Provided entries:

== Segment start ==

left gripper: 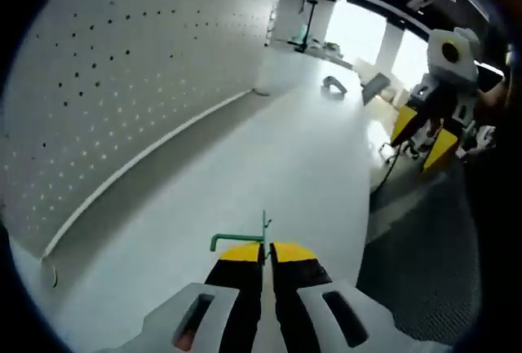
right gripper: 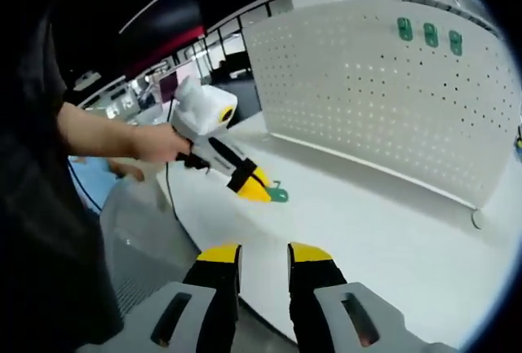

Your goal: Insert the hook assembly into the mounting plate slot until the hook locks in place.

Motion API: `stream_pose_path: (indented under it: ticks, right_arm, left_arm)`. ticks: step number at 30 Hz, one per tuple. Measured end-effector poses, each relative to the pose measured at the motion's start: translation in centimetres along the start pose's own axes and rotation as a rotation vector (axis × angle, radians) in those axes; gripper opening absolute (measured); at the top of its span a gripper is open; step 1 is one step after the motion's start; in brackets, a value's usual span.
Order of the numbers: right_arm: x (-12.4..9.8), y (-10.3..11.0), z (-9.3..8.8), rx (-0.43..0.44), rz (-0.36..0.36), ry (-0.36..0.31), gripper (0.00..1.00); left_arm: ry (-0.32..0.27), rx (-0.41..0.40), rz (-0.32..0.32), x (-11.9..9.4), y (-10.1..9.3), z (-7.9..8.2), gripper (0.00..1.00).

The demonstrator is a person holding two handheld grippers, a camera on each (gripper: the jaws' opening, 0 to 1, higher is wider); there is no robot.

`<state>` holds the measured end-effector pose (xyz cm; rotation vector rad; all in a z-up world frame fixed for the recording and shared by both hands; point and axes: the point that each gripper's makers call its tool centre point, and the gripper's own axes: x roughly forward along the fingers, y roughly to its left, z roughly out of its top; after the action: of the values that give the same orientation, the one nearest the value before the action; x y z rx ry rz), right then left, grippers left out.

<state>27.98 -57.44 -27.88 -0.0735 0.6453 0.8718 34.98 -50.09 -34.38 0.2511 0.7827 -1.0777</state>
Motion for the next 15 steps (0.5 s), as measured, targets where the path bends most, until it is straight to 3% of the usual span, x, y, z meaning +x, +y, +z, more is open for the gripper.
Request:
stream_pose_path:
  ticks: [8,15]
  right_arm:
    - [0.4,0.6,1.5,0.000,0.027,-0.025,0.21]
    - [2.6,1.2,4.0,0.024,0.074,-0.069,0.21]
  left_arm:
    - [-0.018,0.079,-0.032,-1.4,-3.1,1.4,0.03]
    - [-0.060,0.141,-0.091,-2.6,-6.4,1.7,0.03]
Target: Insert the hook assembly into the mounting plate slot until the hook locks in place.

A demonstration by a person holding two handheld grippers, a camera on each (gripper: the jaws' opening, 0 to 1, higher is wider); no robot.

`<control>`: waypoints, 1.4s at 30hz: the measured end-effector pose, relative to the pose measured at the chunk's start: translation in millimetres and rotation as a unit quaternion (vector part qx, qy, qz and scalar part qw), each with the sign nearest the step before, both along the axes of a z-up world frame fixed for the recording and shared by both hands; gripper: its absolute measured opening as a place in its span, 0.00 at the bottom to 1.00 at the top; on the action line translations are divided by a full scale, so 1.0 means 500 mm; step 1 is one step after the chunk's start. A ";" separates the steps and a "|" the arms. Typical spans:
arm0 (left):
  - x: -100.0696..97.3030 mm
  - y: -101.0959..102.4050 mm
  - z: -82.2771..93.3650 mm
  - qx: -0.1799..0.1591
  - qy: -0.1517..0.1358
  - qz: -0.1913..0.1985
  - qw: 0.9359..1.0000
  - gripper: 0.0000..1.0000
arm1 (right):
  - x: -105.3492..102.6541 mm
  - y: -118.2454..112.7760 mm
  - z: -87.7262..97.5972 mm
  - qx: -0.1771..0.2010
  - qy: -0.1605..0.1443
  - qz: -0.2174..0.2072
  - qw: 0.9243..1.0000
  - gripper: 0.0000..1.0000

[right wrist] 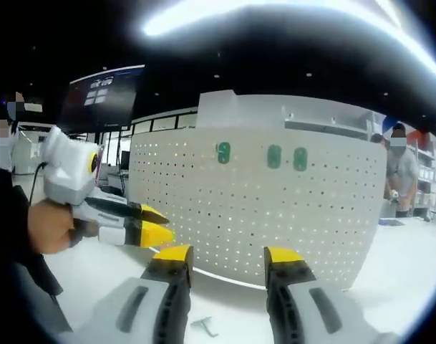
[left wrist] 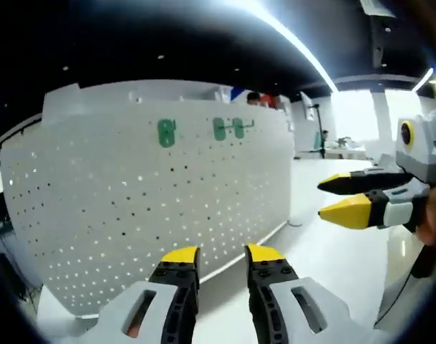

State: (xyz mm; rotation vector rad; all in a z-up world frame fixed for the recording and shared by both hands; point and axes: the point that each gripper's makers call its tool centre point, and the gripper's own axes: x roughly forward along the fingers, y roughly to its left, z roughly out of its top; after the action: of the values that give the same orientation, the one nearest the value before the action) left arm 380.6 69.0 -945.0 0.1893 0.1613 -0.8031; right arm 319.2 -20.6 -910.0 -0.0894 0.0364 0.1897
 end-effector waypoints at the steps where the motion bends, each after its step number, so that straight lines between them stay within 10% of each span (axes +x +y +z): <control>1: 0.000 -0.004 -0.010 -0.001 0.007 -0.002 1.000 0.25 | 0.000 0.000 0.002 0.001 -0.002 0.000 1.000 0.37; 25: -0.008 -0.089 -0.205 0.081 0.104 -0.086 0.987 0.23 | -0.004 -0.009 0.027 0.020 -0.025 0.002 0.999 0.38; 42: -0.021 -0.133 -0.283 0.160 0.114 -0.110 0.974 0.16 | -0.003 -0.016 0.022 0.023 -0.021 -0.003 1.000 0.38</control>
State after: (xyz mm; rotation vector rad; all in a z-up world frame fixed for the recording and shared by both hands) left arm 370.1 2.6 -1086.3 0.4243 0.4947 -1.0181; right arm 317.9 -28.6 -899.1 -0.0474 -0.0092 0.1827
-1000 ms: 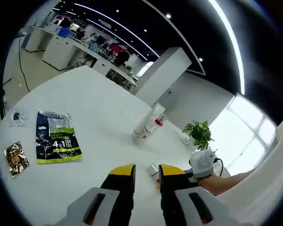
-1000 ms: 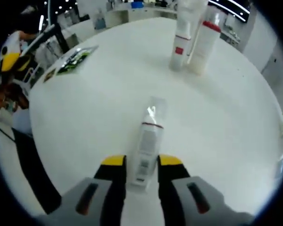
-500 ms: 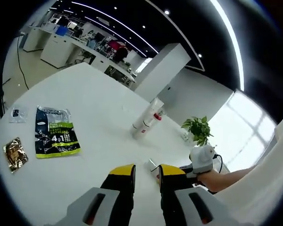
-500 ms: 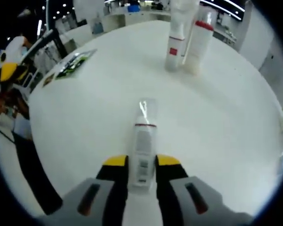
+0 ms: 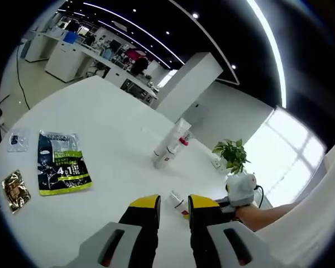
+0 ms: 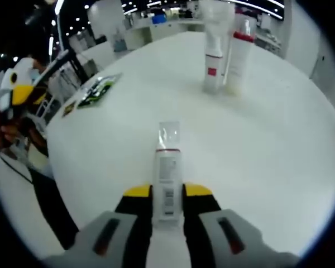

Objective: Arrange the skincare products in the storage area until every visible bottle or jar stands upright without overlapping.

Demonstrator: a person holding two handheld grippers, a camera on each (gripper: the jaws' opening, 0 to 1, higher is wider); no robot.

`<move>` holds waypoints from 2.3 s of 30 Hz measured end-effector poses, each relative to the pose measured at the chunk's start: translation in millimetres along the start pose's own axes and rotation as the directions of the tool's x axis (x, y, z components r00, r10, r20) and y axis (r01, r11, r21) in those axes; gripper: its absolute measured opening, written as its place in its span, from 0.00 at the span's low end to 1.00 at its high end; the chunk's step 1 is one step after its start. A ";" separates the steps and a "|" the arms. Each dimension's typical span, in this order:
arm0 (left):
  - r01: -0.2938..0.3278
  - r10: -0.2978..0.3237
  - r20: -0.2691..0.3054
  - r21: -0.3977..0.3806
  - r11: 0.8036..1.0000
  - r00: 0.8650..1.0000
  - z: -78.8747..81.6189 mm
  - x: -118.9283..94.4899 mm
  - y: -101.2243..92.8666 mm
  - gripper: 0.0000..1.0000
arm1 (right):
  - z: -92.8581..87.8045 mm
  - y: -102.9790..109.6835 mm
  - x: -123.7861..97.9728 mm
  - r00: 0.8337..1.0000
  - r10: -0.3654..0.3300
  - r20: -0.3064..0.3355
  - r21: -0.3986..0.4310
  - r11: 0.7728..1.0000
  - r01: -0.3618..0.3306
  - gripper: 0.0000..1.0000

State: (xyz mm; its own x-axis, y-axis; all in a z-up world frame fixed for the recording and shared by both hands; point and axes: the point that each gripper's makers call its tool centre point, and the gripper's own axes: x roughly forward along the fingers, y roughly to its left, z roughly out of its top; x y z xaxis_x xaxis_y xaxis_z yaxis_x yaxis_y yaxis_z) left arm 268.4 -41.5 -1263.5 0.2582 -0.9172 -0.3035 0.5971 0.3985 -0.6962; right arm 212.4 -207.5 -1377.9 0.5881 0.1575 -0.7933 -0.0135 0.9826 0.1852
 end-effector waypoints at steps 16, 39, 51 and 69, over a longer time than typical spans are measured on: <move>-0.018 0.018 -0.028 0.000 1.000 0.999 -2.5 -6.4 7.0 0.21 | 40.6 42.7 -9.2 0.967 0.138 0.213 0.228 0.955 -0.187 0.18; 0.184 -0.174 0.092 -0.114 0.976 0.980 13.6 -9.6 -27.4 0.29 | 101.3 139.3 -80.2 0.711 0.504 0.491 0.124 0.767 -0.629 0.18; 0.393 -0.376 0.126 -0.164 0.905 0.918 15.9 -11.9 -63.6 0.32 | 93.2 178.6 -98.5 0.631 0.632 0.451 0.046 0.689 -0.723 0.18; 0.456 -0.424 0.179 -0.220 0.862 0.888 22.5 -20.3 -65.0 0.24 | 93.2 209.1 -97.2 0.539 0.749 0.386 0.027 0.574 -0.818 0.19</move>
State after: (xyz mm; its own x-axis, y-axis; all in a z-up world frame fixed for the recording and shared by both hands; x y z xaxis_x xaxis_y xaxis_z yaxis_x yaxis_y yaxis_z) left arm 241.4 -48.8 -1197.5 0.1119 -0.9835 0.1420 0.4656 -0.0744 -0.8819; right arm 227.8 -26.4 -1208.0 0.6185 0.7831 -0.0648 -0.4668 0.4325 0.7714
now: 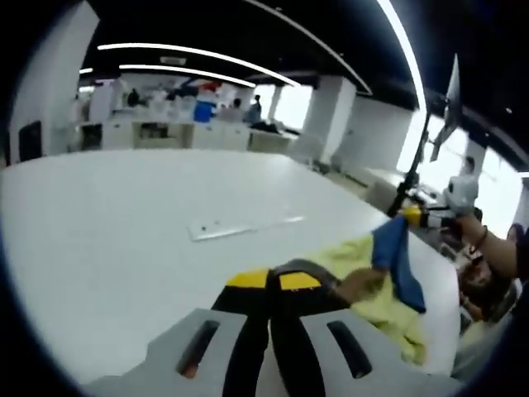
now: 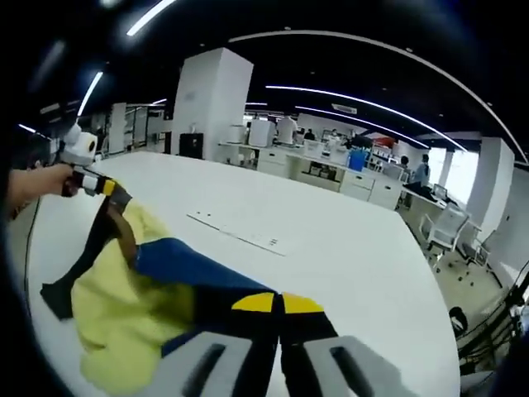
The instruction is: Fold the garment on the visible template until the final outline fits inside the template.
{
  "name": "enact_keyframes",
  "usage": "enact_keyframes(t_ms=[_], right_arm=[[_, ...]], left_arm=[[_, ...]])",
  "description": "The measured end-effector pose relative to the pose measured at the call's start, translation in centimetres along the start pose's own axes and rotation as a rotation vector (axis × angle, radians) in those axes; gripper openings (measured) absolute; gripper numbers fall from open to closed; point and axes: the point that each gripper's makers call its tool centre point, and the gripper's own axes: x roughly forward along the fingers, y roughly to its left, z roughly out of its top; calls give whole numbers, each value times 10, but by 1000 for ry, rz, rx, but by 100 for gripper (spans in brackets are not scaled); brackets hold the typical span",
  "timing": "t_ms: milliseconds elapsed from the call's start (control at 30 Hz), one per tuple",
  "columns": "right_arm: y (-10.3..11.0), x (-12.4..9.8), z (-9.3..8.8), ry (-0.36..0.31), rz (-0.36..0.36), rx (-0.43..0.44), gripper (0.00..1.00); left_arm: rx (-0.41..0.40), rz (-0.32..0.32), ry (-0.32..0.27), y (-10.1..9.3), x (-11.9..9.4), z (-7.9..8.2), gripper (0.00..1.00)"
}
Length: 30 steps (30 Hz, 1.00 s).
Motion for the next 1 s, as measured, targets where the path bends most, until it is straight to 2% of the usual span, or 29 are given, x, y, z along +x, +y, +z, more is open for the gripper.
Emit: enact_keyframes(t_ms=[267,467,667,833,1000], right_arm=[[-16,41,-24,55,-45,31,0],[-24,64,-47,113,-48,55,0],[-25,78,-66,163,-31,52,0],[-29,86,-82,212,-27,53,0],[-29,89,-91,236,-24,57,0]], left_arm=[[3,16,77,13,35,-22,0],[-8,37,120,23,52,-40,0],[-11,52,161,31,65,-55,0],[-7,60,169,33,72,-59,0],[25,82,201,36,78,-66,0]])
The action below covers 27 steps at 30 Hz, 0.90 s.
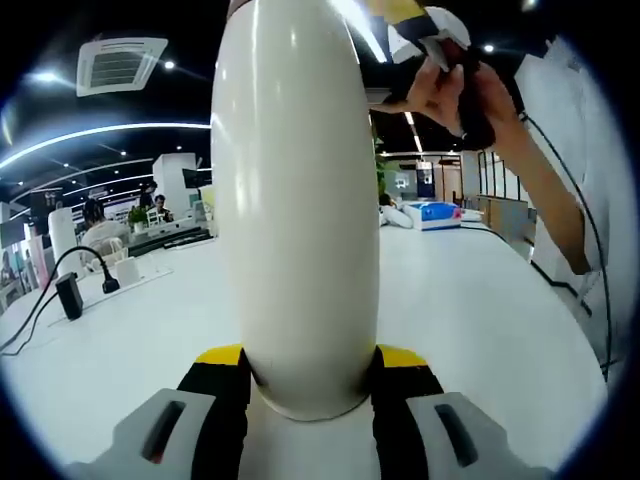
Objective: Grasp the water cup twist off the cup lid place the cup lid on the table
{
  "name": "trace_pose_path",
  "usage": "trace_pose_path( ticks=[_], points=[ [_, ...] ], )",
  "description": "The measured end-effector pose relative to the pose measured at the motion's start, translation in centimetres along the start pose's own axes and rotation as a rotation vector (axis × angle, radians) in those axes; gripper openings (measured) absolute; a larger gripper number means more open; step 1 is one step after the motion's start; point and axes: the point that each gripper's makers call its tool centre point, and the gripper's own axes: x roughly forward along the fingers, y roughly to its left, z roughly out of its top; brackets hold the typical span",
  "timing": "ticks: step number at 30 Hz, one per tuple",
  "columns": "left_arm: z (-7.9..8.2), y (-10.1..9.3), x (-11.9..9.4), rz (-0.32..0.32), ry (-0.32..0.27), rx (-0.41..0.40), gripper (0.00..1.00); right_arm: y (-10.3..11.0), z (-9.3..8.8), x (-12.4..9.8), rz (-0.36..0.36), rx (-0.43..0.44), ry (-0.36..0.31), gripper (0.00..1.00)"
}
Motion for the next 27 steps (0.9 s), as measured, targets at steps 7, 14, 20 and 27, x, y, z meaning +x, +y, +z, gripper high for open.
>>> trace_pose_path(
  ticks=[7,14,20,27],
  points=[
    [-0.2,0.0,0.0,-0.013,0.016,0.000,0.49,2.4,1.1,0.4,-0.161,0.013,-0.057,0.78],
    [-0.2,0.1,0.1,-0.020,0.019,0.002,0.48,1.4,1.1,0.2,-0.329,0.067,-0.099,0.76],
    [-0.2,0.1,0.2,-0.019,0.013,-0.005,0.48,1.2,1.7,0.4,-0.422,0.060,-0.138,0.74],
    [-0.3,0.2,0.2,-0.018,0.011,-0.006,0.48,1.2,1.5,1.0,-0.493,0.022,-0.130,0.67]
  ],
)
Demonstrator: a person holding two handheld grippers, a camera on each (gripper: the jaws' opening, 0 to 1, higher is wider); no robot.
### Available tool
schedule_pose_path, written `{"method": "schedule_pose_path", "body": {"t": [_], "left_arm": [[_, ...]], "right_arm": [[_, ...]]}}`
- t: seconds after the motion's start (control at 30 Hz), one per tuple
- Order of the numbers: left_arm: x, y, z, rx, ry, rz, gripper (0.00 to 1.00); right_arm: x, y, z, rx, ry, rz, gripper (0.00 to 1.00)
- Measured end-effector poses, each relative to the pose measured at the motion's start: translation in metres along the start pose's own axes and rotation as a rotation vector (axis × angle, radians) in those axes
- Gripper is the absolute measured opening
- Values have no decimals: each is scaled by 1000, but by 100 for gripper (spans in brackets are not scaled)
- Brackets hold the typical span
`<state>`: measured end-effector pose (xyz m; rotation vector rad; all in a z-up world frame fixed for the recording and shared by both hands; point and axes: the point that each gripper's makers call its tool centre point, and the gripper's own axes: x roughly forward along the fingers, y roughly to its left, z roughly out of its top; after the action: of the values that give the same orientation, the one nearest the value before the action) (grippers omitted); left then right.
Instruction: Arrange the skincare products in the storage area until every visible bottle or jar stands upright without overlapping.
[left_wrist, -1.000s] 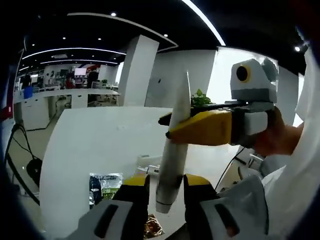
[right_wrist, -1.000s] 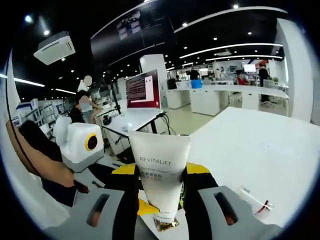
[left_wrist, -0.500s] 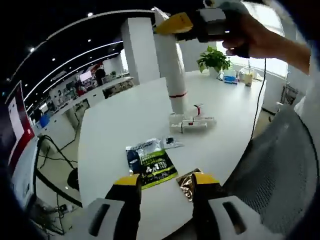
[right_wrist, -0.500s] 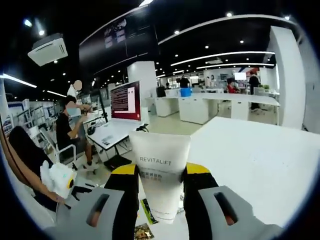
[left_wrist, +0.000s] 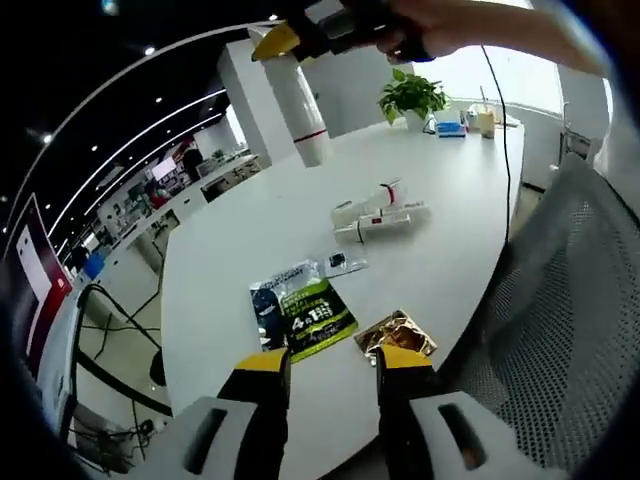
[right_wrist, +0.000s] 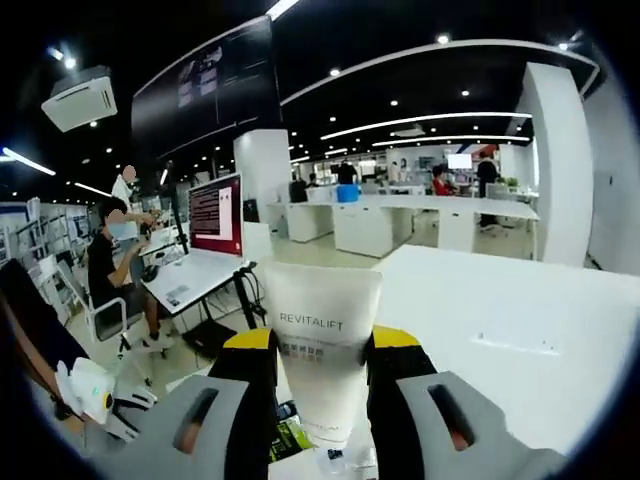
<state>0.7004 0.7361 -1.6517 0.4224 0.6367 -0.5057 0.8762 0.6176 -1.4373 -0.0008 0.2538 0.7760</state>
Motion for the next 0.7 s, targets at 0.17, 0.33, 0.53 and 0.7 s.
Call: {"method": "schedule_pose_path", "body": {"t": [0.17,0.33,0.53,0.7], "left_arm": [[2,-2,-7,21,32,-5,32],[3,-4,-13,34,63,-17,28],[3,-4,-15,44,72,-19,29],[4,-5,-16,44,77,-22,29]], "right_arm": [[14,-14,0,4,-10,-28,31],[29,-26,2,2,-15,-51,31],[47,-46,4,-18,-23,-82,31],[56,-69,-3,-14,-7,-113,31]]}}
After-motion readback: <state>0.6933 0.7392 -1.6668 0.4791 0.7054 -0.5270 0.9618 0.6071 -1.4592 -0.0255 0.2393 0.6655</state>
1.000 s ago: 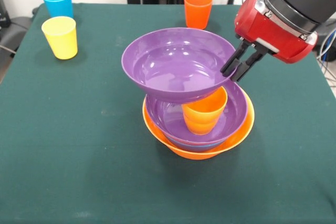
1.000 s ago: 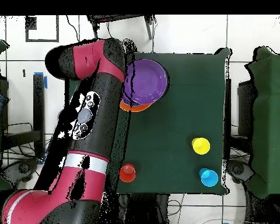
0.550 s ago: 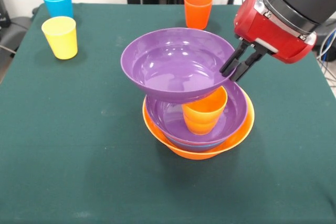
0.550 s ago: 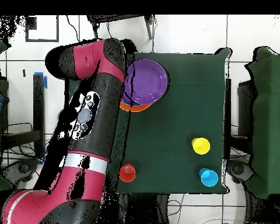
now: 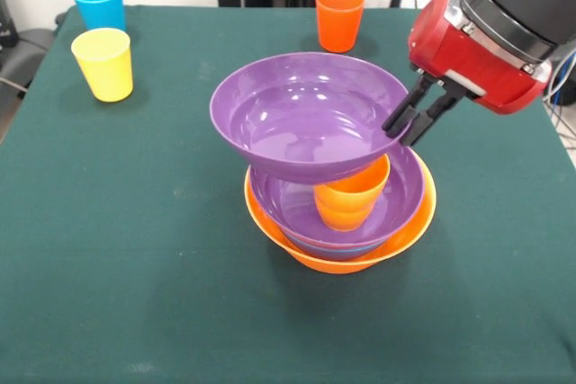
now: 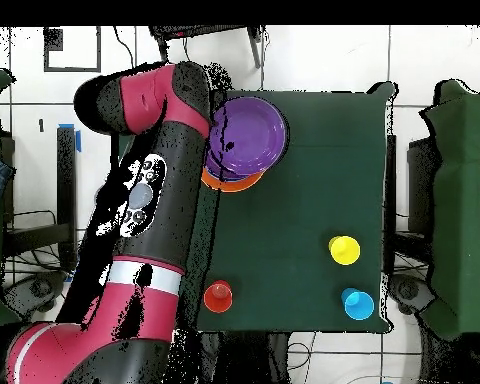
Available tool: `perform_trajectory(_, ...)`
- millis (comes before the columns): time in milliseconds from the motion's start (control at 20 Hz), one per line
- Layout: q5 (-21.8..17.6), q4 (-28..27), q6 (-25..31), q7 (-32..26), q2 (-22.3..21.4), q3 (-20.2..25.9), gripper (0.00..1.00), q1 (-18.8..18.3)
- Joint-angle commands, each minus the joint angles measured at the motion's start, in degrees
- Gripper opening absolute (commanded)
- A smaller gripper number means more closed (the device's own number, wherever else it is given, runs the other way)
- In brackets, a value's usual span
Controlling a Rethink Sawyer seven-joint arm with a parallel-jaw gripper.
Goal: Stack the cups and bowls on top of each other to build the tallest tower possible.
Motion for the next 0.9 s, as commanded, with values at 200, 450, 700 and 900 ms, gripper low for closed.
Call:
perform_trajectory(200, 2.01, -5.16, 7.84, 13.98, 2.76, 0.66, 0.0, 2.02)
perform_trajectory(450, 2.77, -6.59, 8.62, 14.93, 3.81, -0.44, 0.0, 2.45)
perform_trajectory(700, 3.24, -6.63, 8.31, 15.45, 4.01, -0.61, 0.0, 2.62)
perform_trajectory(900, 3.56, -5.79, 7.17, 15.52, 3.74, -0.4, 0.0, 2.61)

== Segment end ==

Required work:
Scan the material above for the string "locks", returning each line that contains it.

Expected output:
Your goal: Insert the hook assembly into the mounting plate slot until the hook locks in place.
Target: Insert the hook assembly into the mounting plate slot until the hook locks in place.

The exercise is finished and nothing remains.